(Provided data)
=== Begin Enclosure ===

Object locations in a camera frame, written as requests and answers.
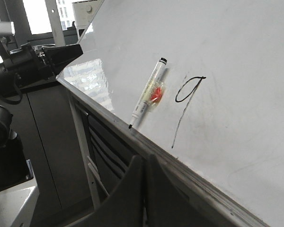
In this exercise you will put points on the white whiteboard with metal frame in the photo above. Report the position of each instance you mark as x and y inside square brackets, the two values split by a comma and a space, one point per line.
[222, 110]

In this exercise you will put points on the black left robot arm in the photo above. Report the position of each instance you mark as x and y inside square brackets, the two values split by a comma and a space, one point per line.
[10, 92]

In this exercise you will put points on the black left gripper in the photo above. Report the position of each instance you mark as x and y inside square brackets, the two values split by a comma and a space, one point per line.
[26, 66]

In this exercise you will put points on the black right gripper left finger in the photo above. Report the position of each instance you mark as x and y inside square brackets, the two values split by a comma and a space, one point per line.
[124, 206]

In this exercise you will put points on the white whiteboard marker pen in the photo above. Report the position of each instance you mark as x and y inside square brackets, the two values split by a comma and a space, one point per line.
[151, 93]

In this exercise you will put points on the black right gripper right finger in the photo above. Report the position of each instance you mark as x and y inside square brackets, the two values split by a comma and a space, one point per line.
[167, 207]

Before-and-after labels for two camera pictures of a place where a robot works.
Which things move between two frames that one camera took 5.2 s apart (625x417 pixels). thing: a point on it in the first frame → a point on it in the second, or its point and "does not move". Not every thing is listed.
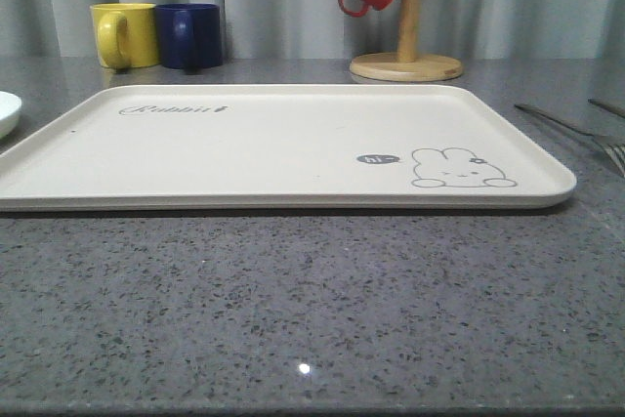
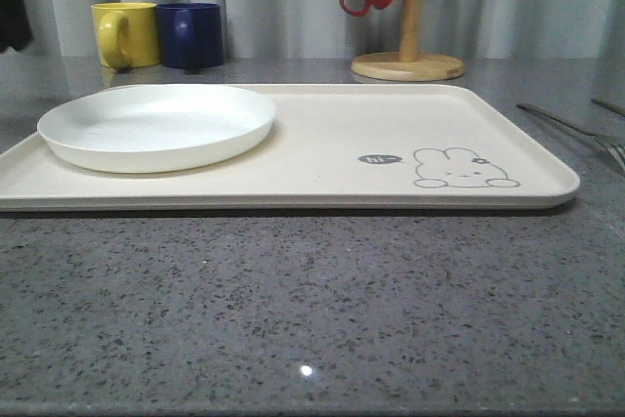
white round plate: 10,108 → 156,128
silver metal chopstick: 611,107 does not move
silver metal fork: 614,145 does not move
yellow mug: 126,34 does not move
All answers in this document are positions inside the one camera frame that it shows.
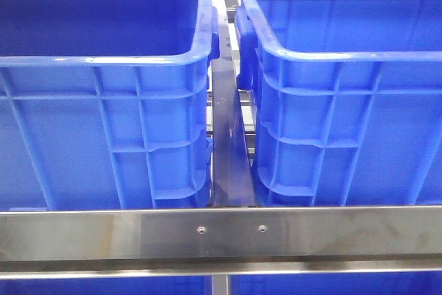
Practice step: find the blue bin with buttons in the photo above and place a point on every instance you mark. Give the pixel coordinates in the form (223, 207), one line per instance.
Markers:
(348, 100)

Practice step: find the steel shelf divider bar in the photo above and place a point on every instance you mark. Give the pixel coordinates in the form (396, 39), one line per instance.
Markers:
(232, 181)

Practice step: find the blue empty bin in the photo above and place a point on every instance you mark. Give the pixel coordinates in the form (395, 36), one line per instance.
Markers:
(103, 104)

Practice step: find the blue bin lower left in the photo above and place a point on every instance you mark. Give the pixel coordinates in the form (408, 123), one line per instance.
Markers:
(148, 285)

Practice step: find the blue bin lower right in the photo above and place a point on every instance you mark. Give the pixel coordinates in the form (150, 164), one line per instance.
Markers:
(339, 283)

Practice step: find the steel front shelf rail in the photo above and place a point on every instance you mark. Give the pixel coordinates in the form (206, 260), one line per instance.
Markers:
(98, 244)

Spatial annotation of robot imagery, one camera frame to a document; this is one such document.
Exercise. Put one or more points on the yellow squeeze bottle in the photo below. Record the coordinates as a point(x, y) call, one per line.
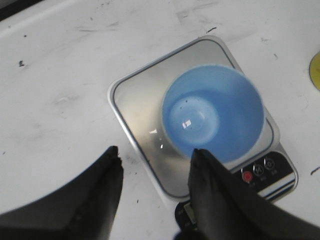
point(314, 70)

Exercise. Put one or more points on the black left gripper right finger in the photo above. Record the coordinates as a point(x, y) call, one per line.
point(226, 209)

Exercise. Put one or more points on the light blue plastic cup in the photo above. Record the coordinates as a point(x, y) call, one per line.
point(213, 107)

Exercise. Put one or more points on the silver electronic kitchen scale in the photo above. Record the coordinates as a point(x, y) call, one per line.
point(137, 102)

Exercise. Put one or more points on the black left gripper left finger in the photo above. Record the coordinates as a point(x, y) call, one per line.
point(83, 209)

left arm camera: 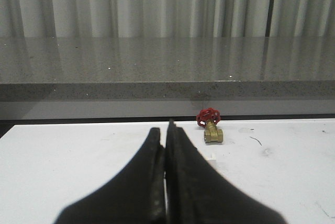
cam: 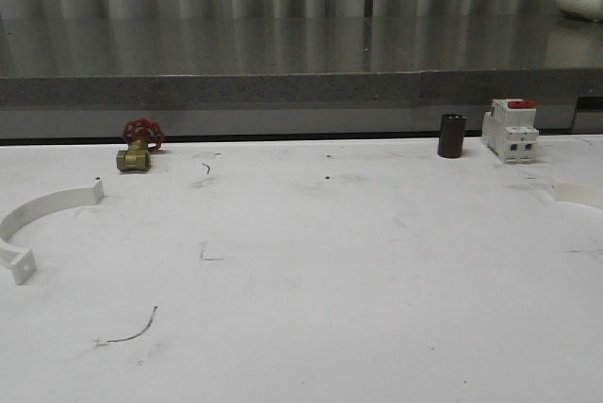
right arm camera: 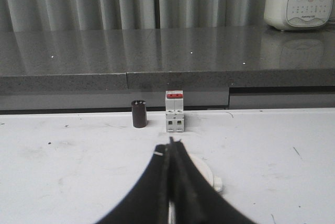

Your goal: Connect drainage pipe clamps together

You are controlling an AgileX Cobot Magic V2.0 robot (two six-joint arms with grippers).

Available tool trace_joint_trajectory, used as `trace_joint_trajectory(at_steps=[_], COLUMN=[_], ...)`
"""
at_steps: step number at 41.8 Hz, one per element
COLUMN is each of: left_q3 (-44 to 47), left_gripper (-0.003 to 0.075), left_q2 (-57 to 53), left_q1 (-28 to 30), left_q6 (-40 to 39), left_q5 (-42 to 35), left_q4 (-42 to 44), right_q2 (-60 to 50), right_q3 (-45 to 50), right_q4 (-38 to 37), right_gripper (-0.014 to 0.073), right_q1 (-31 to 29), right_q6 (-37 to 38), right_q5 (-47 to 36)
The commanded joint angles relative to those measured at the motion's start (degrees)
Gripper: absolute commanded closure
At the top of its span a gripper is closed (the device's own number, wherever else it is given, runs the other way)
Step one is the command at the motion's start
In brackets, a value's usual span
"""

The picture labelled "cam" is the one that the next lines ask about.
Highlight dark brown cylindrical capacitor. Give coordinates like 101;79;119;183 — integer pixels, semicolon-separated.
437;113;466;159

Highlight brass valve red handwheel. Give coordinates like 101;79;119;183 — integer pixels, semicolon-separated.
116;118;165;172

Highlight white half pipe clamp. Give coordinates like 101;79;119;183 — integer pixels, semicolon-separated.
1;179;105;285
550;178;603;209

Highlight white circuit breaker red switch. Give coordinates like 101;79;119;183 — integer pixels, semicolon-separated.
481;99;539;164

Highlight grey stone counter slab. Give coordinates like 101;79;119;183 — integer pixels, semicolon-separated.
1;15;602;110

=== End Enclosure ===

(What is needed)
Bring together each line above where the string "that" turns up.

(Answer to the exercise)
Which things move between two frames that one camera took 5.2 s apart (625x417 pixels). thing: a point on it in the first frame → a point on it in the second, or its point and "does not move". Not every thing is listed.
All answers in this document are positions inside the one camera frame that it shows.
The picture labelled "cam" is the one that the next lines ask about.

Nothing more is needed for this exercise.